We just accomplished filtering the list with a 1-liner that is every bit as clear as the previous version and is far simpler than the JavaScript alternative. Now we can really start to appreciate the simplicity that is so highly prized in the ClojureScript community.

Challenge

Data manipulation is one of ClojureScript’s strongest suits, but it does not serve much use until we somehow present it to the users of our system. Create a ClojureScript file that defines a shopping cart and renders a list of the name, price, and tax of every taxable product that it contains. One possible solution is below.

(ns shopping-cart.core
  (:require [goog.dom :as gdom]))

(def tax-rate 0.079)
(def cart [{:name "Silicone Pancake Mold" :price 10.49 :taxable? false}
           {:name "Small Pour-Over Coffee Maker" :price 18.96 :taxable? true}
           {:name "Digital Kitchen Scale" :price 24.95 :taxable? true}])

(defn add-sales-tax [cart-item]
  (assoc cart-item
         :sales-tax (* (:price cart-item) tax-rate)))

(def taxable-cart
  (map add-sales-tax
       (filter :taxable? cart)))

(def item-list (gdom/createDom "ul" nil ""))
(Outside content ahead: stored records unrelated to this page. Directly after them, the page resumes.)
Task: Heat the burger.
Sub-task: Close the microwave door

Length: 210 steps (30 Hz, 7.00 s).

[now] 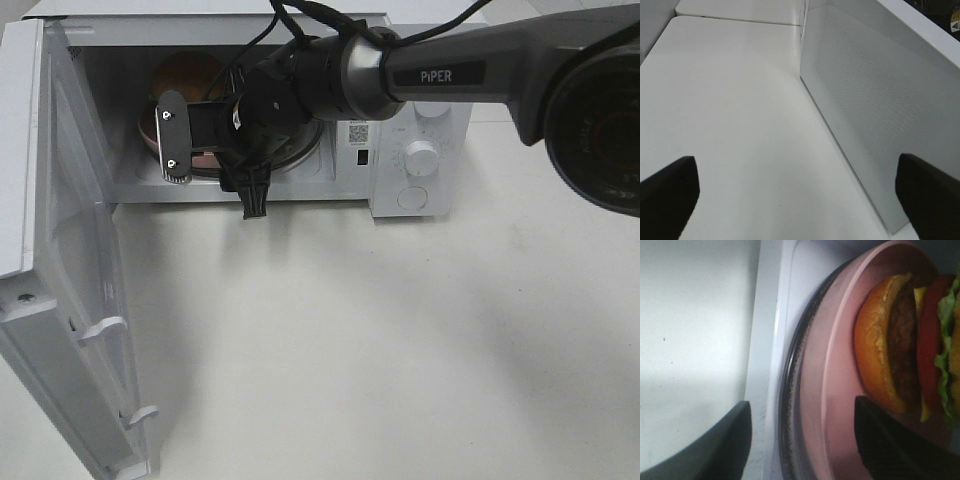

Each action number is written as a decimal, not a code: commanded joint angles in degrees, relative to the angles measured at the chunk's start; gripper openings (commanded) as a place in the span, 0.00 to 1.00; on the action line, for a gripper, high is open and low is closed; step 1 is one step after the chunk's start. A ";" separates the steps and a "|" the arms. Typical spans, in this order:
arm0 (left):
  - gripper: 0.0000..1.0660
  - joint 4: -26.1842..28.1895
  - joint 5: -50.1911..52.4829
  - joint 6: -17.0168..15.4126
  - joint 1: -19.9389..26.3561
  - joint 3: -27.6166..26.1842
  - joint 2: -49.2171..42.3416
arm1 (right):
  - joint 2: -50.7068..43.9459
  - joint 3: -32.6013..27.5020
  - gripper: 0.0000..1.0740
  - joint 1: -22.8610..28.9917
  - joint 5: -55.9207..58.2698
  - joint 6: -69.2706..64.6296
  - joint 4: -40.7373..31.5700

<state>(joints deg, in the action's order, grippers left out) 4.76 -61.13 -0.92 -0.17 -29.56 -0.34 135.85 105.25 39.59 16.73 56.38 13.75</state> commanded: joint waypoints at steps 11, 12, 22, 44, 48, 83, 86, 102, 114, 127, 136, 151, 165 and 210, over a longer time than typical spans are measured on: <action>0.94 -0.11 -0.06 -0.06 0.06 0.00 -0.97 | -6.88 -9.34 0.70 -0.06 -4.18 -0.57 0.57; 0.94 -0.11 -0.06 -0.06 0.06 0.00 -0.97 | -7.51 -10.43 0.70 -0.06 -4.87 -0.57 0.57; 0.94 -0.11 -0.06 -0.06 0.06 0.00 -0.97 | -13.18 -19.88 0.70 -0.06 -8.14 -0.57 0.92; 0.94 -0.11 -0.06 -0.06 0.06 0.00 -0.97 | -29.22 -36.38 0.75 -0.23 -12.55 -14.50 0.74; 0.94 -0.11 -0.06 -0.06 0.06 0.00 -0.97 | -31.05 -38.27 0.75 -0.23 -12.38 -17.59 0.74; 0.94 -0.11 -0.06 -0.06 0.06 0.00 -0.97 | -58.90 -59.47 0.71 -0.17 11.46 -68.87 0.29; 0.94 -0.11 -0.06 -0.06 0.06 0.00 -0.97 | -61.42 -59.47 0.71 -0.17 16.04 -70.30 0.17; 0.94 -0.11 -0.06 -0.06 0.06 0.00 -0.97 | -72.65 -59.47 0.71 -0.17 38.85 -68.30 -2.06; 0.94 -0.11 -0.06 -0.06 0.06 0.00 -0.97 | -84.74 -63.03 0.71 -0.17 44.35 -67.44 -2.18; 0.94 -0.11 -0.06 -0.06 0.06 0.00 -0.97 | -100.84 -72.82 0.71 -10.60 44.18 -67.44 -2.69; 0.94 -0.11 -0.06 -0.06 0.06 0.00 -0.97 | -113.67 -76.38 0.71 -20.74 40.79 -67.15 -4.07; 0.94 -0.11 -0.06 -0.06 0.06 0.00 -0.97 | -132.70 -76.26 0.71 -28.93 40.62 -64.92 -6.70; 0.94 -0.11 -0.06 -0.06 0.06 0.00 -0.97 | -137.68 -76.32 0.71 -29.56 40.57 -64.52 -6.88; 0.94 -0.11 -0.06 -0.06 0.06 0.00 -0.97 | -137.68 -76.32 0.70 -29.56 40.57 -64.69 -6.82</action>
<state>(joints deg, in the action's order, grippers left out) 4.70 -61.13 -0.97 -0.17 -29.56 -0.34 -0.23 29.11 10.37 57.93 -8.88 6.99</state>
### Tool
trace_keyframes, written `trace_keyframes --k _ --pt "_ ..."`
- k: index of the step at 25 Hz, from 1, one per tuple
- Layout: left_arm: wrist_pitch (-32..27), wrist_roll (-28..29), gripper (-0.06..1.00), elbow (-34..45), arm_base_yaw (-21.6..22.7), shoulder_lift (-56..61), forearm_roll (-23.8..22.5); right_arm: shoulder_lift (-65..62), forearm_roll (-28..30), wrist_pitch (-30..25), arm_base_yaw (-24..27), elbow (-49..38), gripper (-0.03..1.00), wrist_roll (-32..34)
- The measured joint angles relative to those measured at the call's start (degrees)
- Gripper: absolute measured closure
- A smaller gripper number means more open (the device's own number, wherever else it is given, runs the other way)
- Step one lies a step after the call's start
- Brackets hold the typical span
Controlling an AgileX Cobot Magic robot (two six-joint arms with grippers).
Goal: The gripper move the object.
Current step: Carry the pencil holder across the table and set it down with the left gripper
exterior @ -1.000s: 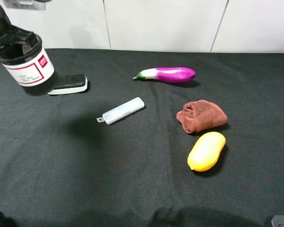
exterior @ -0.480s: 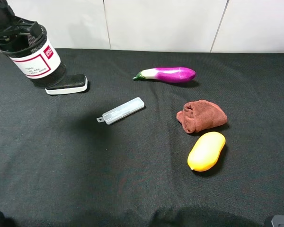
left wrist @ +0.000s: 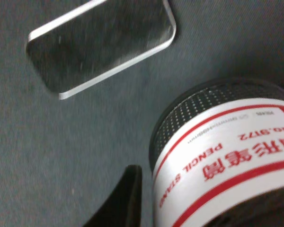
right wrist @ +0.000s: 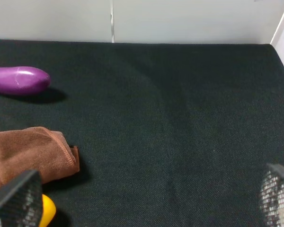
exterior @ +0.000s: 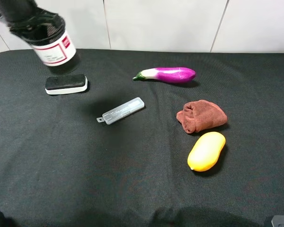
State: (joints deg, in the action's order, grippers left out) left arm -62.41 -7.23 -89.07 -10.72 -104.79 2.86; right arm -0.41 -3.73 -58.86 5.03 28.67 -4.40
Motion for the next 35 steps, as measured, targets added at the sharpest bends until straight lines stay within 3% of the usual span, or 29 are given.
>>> trace_keyframes --k 17,24,35 --pt "-4.39 0.78 0.77 -23.97 -9.49 -18.17 -0.92 0.0 0.0 0.0 0.0 0.0 0.27 0.0" --pt "-3.41 0.82 0.77 -25.55 -10.59 -21.47 -1.65 0.0 0.0 0.0 0.0 0.0 0.27 0.0" --pt "3.31 0.82 0.77 -25.74 -10.59 -24.8 -4.53 0.0 0.0 0.0 0.0 0.0 0.27 0.0"
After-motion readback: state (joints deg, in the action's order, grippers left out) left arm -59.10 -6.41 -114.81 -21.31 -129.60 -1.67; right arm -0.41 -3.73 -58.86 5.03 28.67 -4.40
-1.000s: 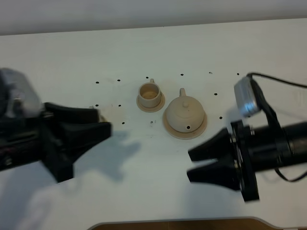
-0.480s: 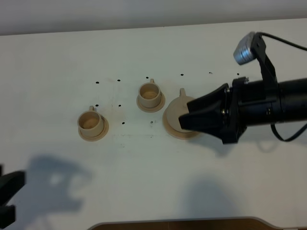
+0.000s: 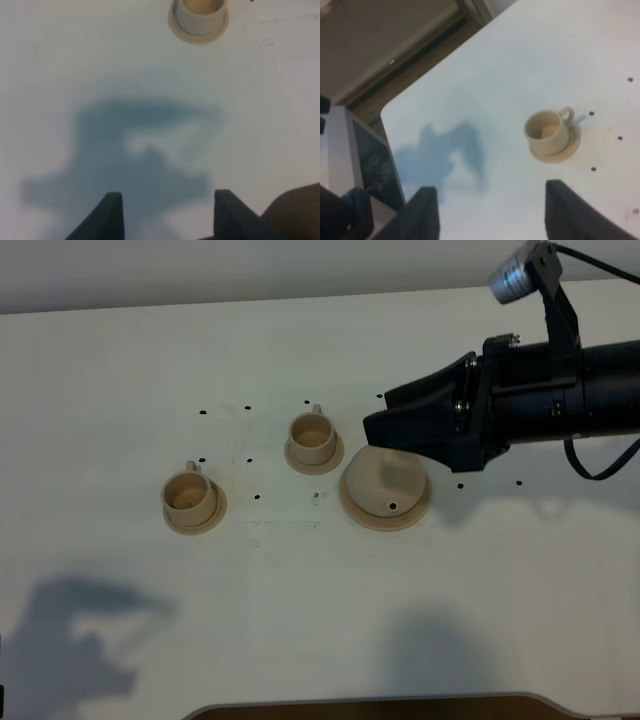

;; Helper function to generate the display text for a product
(defn display-item [item]
  (str (:name item)
       ": "
       (:price item)
       " (tax: "
       (.toFixed (:sales-tax item) 2)
       ")"))

;; Create the list of products
(doseq [item taxable-cart]
  (gdom/appendChild
   item-list
   (gdom/createDom "li" #js {} (display-item item))))

;; Clear the entire document and append the list
(gdom/removeChildren (.-body js/document))
(gdom/appendChild (.-body js/document) item-list)

Rendering a Shopping Cart

Summary

In this lesson, we started to feel the power of programming using the high-level sequence abstraction. We learned that most of the places where we would use a for loop in JavaScript can be expressed more clearly and concisely with a sequence operation. Finally we put this knowledge to use in creating a shopping cart component that renders items in a cart with sales tax. The operations that we looked at in this lesson all took a sequence in and evaluated to a new sequence. In the next lesson, we will look at another useful class of problems that take a sequence in and evaluate to a scalar value.